Garment factory workers produce items of apparel at a warehouse in Kandal province last year.
Garment factory workers produce items of apparel at a warehouse in Kandal province last year. Heng Chivoan

Questions raised over garment statistics

While Cambodia’s garment sector exhibited solid growth last year, employment levels declined, raising concerns about a potential rise in unregulated subcontracting, the International Labour Organization (ILO) said in a report released yesterday.

In its sixth bulletin of the Kingdom’s garment sector, the ILO noted that while garment exports increased by 7.2 percent in 2016, the number of officially registered factories fell by 10.4 percent, and total workers declined by 2.9 percent.

The divergence between export growth and employment, according to the bulletin, could be combination of factors that include a rise in the industry’s productivity, statistical problems with measuring factory numbers, and increased production at subcontracting factories.

Regional ILO Director Maurizio Bussi said in a press release accompanying the report that the use of subcontracting could be a cause for alarm because these operations can hide from domestic and international scrutiny.

“A rise in employment and production in subcontracting factories could be a concerning development if subcontracting is being used as a way to undercut regulations, including the Labour Law and the minimum wage,” he said.

The report added that unlike registered exporting factories, subcontractors are not monitored by the ILO’s Better Factories Cambodia programme, and also may receive less attention from national enforcement agencies.

According to the ILO’s figures, which are obtained from the Ministry of Commerce (MoC), employment numbers in the sector fell to 602,129 last year, compared to 622,943 in 2015, representing a nearly 3 percent decline. There were 626 factories in operation as of end-2016, compared to 699 one year earlier.

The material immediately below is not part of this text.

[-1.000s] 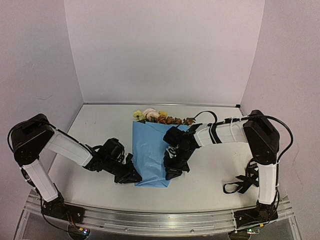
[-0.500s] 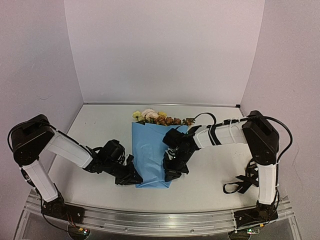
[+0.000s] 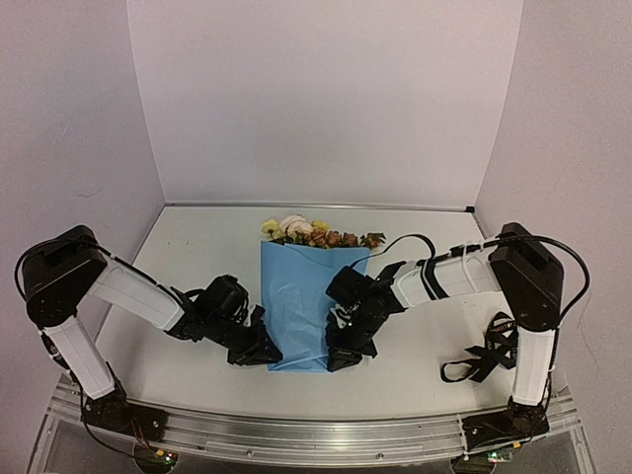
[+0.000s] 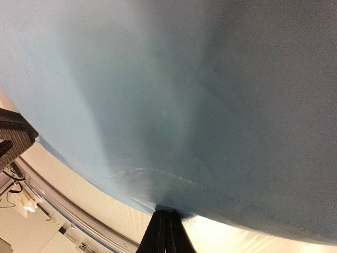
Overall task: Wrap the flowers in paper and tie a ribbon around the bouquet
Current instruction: Press the fold line of the folded wrapping paper.
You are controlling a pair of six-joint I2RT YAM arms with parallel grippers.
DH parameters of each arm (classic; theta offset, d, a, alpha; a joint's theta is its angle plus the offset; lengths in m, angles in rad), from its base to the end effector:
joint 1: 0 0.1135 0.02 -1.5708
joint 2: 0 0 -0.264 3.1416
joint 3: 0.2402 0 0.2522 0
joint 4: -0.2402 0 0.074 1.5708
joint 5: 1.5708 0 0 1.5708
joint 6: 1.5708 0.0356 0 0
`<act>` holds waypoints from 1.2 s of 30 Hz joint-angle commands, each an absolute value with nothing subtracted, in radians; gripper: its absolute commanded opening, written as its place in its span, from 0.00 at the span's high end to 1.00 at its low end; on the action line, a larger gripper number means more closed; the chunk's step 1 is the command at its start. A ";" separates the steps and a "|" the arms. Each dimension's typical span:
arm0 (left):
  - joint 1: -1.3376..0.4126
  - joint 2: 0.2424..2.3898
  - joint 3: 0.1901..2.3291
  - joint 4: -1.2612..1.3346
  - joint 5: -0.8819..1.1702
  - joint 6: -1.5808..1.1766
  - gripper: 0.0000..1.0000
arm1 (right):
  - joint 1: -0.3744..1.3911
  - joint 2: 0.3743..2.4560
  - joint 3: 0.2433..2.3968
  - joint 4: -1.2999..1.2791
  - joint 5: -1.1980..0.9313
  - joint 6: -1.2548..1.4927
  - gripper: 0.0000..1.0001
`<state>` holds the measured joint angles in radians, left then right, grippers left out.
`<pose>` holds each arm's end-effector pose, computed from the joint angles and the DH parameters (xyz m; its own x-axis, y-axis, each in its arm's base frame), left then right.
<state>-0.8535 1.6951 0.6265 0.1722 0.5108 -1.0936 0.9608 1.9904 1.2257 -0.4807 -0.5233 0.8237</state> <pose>0.1767 -0.2291 0.1076 -0.9980 -0.0347 0.0524 -0.0620 0.6806 -0.7301 0.2027 0.3211 0.1290 -0.9569 -0.2597 0.1302 -0.1464 0.8180 0.5563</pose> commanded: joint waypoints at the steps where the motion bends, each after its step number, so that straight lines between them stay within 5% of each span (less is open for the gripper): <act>1: -0.861 1.681 0.660 0.065 0.470 -1.057 0.86 | 0.968 1.968 1.198 -0.479 -0.495 0.844 1.00; 8: -0.861 1.606 0.772 -0.072 0.433 -0.982 0.80 | 0.960 1.844 1.266 -0.565 -0.515 0.815 0.98; 22: -0.777 1.555 0.864 -0.180 0.361 -0.907 0.75 | 0.780 1.804 1.215 -0.489 -0.548 0.875 0.47; 36: -0.642 1.673 0.883 -0.089 0.400 -0.827 0.67 | 0.738 1.956 1.183 -0.325 -0.510 0.951 0.56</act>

The report added, however, that the analysis could be skewed due to a statistical recalibration that occurred in the middle of last year when the MoC updated its database and reclassified over 120 inactive garment and footwear factory entries as closed or suspended during the first quarter of 2016.

Newly approved investment into garment factories in 2016 also declined by 34 percent compared to the previous year, totalling $248 million in fixed assets.

“This made 2016 the fourth straight year in which the value of newly approved investments in the garment and footwear sector declined in Cambodia,” the report said.